↓

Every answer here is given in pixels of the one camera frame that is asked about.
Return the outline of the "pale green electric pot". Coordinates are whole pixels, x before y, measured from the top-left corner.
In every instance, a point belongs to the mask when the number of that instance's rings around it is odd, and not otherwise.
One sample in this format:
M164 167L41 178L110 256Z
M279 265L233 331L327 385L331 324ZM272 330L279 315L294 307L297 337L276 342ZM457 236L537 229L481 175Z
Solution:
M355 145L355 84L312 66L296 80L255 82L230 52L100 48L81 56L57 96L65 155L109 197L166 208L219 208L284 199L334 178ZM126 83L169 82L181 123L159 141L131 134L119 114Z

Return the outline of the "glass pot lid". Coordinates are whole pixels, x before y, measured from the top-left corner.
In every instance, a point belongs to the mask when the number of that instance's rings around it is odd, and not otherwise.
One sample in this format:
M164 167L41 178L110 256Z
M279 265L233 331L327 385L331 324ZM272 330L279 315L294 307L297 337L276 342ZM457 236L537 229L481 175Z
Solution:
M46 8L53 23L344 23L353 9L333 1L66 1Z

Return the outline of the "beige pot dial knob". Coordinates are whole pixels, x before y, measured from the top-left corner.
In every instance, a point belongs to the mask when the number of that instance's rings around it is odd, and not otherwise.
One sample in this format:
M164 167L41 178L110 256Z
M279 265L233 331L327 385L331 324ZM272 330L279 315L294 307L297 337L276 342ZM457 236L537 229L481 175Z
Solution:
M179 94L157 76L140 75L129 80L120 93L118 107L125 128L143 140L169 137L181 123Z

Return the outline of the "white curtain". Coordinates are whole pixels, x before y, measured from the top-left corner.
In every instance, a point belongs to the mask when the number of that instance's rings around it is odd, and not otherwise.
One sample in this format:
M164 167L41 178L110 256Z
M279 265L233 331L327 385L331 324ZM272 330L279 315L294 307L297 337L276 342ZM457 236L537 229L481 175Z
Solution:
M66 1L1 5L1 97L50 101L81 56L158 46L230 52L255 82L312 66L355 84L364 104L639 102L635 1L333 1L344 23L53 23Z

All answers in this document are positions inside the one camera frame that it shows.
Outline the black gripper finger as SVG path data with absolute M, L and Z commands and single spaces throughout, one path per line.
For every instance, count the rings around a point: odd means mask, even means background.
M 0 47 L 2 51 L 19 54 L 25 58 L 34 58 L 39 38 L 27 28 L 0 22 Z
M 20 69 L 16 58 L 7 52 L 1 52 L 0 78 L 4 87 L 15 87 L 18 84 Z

↑

Work to be completed: Transcribe every entry in the listing, word for word.

Reply:
Every answer here is given in pixels of the one camera frame that is asked about.
Return the outline of the "pale green electric pot". Coordinates are whole pixels, x before y, measured from the top-left corner.
In every instance, a point belongs to the mask when the number of that instance's rings around it is odd, and not otherwise.
One sample in this format:
M164 167L41 178L110 256Z
M279 265L233 331L327 385L331 324ZM272 330L279 315L294 307L297 337L276 342ZM457 236L537 229L481 175Z
Solution:
M355 145L355 84L312 66L296 80L255 82L230 52L100 48L81 56L57 96L65 155L109 197L166 208L219 208L284 199L334 178ZM126 83L169 82L181 123L159 141L131 134L119 114Z

Return the outline of the "glass pot lid". Coordinates are whole pixels, x before y, measured from the top-left corner.
In every instance, a point belongs to the mask when the number of that instance's rings around it is odd, and not otherwise.
One sample in this format:
M164 167L41 178L110 256Z
M279 265L233 331L327 385L331 324ZM272 330L279 315L294 307L297 337L276 342ZM457 236L537 229L481 175Z
Solution:
M46 8L53 23L344 23L353 9L333 1L66 1Z

Return the outline of the "beige pot dial knob". Coordinates are whole pixels, x before y, measured from the top-left corner.
In every instance, a point belongs to the mask when the number of that instance's rings around it is odd, and not otherwise.
One sample in this format:
M164 167L41 178L110 256Z
M279 265L233 331L327 385L331 324ZM272 330L279 315L294 307L297 337L276 342ZM457 236L537 229L481 175Z
Solution:
M179 94L157 76L140 75L129 80L120 93L118 107L125 128L143 140L169 137L181 123Z

Return the outline of the "white curtain". Coordinates are whole pixels, x before y, measured from the top-left corner.
In every instance, a point belongs to the mask when the number of that instance's rings around it is odd, and not otherwise.
One sample in this format:
M164 167L41 178L110 256Z
M279 265L233 331L327 385L331 324ZM272 330L279 315L294 307L297 337L276 342ZM457 236L537 229L481 175Z
Solution:
M66 1L1 5L1 97L50 101L81 56L158 46L230 52L255 82L312 66L355 84L364 104L639 102L635 1L333 1L344 23L53 23Z

All answers in this document are positions inside the one camera frame that it shows.
Outline the black gripper finger as SVG path data with absolute M, L and Z commands and single spaces throughout, one path per line.
For every instance, count the rings around a point: odd means mask, even means background.
M 0 47 L 2 51 L 19 54 L 25 58 L 34 58 L 39 38 L 27 28 L 0 22 Z
M 20 69 L 16 58 L 7 52 L 1 52 L 0 78 L 4 87 L 15 87 L 18 84 Z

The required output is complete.